- ASSIGNED TASK -
Check every line of the records below for the string "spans" and copy the ones that have it.

- RECORDS FOR THIS EXERCISE -
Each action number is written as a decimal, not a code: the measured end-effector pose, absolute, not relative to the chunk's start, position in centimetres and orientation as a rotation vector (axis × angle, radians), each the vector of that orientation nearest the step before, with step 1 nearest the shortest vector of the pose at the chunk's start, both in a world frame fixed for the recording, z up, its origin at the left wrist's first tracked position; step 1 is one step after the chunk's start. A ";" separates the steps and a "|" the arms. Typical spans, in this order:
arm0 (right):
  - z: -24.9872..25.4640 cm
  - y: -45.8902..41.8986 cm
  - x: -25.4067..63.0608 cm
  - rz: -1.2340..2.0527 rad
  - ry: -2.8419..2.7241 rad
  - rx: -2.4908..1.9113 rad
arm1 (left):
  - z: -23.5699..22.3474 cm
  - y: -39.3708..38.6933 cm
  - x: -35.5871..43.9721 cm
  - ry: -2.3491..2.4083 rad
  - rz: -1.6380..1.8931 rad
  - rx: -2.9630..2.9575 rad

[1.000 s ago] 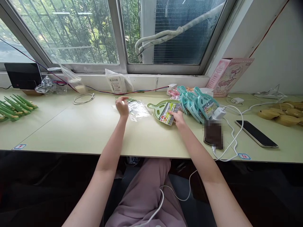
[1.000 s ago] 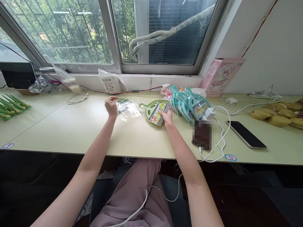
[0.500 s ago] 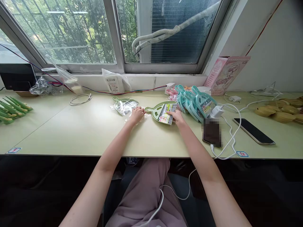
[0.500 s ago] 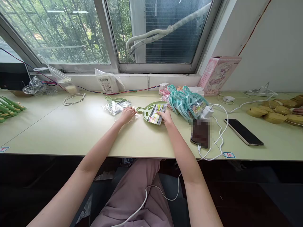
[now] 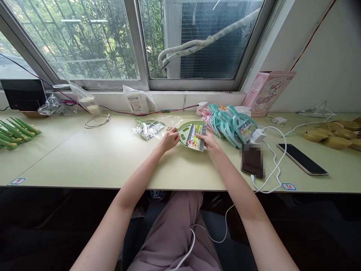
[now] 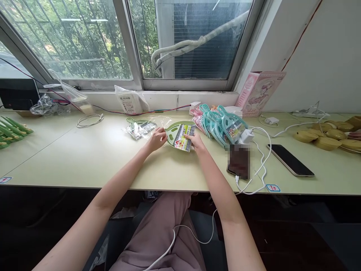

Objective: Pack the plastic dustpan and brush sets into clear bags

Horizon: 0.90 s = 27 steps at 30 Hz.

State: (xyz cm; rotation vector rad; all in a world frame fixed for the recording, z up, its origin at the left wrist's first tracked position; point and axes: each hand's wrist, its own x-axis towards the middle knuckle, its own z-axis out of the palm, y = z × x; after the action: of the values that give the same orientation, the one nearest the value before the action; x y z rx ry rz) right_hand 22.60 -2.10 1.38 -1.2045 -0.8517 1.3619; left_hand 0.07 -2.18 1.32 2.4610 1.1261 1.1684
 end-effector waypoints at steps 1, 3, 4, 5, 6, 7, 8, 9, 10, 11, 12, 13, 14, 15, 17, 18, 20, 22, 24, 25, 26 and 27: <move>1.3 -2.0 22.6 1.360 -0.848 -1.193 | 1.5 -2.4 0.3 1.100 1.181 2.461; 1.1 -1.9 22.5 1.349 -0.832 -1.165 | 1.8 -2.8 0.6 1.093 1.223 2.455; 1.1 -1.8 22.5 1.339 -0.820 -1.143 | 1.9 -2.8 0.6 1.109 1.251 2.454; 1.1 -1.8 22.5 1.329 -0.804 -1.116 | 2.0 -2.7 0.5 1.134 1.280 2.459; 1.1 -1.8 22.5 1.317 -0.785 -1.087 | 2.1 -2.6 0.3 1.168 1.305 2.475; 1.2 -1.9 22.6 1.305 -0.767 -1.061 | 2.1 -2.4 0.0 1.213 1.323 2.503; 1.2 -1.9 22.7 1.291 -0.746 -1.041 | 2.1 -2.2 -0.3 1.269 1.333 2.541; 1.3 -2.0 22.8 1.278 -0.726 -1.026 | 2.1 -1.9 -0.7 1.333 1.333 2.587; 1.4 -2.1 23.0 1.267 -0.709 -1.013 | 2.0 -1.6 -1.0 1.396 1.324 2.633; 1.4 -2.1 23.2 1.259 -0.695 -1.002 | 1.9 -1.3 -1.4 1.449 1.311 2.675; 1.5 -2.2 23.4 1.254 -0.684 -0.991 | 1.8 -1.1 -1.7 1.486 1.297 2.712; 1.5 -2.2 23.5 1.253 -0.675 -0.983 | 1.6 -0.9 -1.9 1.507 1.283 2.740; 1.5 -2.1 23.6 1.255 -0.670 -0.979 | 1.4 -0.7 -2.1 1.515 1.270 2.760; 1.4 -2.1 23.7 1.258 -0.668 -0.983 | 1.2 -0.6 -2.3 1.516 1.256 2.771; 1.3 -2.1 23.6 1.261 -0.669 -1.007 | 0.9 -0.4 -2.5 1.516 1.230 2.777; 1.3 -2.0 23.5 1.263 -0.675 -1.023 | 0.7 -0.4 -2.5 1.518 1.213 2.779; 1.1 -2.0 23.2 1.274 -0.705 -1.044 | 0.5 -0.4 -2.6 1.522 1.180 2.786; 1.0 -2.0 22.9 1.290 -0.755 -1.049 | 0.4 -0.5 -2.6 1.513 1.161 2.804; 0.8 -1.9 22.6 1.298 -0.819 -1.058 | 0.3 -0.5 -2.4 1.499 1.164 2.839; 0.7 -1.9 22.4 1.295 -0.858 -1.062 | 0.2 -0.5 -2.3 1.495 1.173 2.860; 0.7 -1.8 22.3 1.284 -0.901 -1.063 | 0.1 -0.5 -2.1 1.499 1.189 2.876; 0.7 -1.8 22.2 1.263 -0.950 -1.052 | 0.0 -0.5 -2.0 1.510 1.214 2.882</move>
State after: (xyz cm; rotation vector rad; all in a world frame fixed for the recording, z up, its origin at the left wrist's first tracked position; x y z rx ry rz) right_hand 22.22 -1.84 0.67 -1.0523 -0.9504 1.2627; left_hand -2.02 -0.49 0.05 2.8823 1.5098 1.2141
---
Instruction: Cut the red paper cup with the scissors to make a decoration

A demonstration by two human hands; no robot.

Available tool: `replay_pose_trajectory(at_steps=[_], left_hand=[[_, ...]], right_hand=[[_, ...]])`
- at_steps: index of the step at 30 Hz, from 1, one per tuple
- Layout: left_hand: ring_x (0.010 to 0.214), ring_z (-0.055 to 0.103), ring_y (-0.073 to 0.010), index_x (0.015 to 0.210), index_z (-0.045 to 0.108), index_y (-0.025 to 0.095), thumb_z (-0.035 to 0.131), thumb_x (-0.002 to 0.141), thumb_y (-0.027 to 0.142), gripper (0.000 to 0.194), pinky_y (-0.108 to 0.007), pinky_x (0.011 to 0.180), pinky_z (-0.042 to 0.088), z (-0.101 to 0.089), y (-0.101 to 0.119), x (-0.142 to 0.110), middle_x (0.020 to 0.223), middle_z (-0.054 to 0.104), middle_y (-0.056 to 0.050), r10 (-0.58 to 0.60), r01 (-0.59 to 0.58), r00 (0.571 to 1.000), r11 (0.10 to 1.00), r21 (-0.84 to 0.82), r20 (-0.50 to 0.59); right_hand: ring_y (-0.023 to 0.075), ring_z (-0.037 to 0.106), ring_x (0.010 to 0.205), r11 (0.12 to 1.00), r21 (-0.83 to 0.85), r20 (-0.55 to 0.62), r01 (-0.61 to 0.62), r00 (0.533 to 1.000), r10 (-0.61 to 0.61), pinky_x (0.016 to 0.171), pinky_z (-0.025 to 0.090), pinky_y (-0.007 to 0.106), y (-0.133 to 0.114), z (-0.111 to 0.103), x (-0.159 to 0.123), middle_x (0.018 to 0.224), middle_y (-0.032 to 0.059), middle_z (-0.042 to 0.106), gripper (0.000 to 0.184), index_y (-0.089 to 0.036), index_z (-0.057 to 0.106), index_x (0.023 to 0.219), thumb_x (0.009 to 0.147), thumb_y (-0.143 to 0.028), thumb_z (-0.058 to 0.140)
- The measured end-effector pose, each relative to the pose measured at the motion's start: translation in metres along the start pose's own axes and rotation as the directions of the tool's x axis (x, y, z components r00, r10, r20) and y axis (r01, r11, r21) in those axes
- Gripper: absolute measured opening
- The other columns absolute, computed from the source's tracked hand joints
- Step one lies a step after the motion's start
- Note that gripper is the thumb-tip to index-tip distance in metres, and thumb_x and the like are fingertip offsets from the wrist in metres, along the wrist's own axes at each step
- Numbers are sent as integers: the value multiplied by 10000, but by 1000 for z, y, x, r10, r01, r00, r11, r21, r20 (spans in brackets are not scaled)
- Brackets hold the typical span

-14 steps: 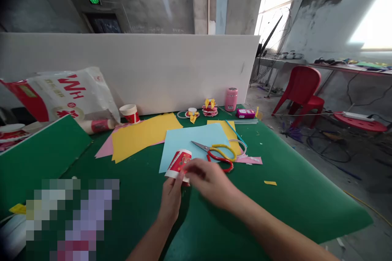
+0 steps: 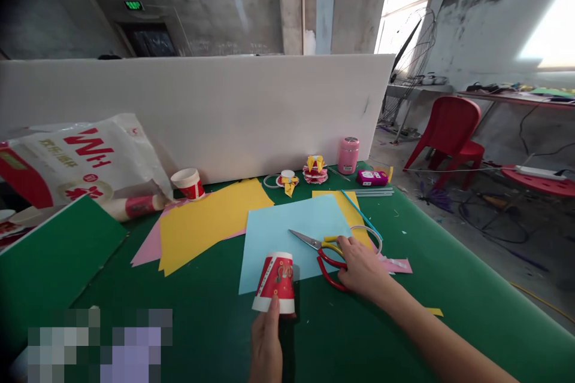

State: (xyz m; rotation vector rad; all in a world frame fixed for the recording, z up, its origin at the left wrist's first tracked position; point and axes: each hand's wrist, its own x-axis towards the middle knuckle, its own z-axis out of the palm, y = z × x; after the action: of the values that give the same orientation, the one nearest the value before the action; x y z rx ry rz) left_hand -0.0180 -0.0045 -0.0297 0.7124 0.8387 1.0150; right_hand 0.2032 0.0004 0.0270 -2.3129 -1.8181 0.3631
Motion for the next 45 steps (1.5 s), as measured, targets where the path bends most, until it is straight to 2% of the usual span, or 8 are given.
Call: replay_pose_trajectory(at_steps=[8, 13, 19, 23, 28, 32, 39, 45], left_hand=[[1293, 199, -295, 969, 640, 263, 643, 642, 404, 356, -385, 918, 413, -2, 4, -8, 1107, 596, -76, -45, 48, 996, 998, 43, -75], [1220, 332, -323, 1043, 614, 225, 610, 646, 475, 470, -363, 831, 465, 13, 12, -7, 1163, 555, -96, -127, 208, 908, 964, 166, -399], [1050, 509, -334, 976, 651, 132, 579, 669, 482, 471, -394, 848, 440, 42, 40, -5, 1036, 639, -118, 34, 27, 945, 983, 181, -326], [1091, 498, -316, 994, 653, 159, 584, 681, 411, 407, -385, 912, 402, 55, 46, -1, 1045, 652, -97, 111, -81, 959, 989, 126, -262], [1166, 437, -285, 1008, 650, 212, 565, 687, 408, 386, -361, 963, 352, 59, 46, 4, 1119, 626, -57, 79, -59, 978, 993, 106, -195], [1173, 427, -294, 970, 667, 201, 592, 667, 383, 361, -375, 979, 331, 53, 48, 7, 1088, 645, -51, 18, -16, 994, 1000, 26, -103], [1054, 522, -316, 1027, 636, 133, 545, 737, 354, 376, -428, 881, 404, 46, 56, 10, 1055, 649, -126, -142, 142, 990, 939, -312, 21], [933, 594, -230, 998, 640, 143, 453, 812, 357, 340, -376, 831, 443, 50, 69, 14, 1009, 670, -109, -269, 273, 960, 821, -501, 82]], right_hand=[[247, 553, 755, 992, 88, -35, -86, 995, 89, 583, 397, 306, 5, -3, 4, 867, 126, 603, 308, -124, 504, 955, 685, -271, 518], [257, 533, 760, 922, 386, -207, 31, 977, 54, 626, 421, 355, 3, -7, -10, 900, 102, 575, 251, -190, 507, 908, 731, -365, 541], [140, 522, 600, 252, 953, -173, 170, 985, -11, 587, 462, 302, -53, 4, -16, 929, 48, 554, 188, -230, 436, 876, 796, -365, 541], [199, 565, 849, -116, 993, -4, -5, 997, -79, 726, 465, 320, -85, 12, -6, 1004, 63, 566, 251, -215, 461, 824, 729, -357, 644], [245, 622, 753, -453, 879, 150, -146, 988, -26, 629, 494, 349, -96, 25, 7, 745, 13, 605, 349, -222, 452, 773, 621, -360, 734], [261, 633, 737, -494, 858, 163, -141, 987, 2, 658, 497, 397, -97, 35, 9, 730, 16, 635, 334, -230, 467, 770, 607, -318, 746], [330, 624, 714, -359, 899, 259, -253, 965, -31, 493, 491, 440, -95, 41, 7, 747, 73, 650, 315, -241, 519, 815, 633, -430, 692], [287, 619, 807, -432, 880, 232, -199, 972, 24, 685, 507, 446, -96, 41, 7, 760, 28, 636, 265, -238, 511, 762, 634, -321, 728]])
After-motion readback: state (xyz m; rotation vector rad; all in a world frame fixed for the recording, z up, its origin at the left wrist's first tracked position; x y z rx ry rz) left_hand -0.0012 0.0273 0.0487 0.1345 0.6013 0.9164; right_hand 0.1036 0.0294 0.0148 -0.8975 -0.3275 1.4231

- YOUR RESPONSE -
Each action number is written as a decimal, not a code: the measured end-effector pose, absolute, not relative to the chunk's start, position in centimetres and orientation as a rotation vector (axis × angle, radians), each the vector of that orientation nearest the step before, with step 1 nearest the shortest vector of the pose at the chunk's start, both in a world frame fixed for the recording, z up, its origin at the left wrist's first tracked position; step 1 is one step after the chunk's start. A ";" separates the steps and a "|" the arms. Typical spans, in this order:
- Numbers are sent as integers: the value multiplied by 10000, but by 1000 for z, y, x, r10, r01, r00, r11, r21, r20 (spans in brackets are not scaled)

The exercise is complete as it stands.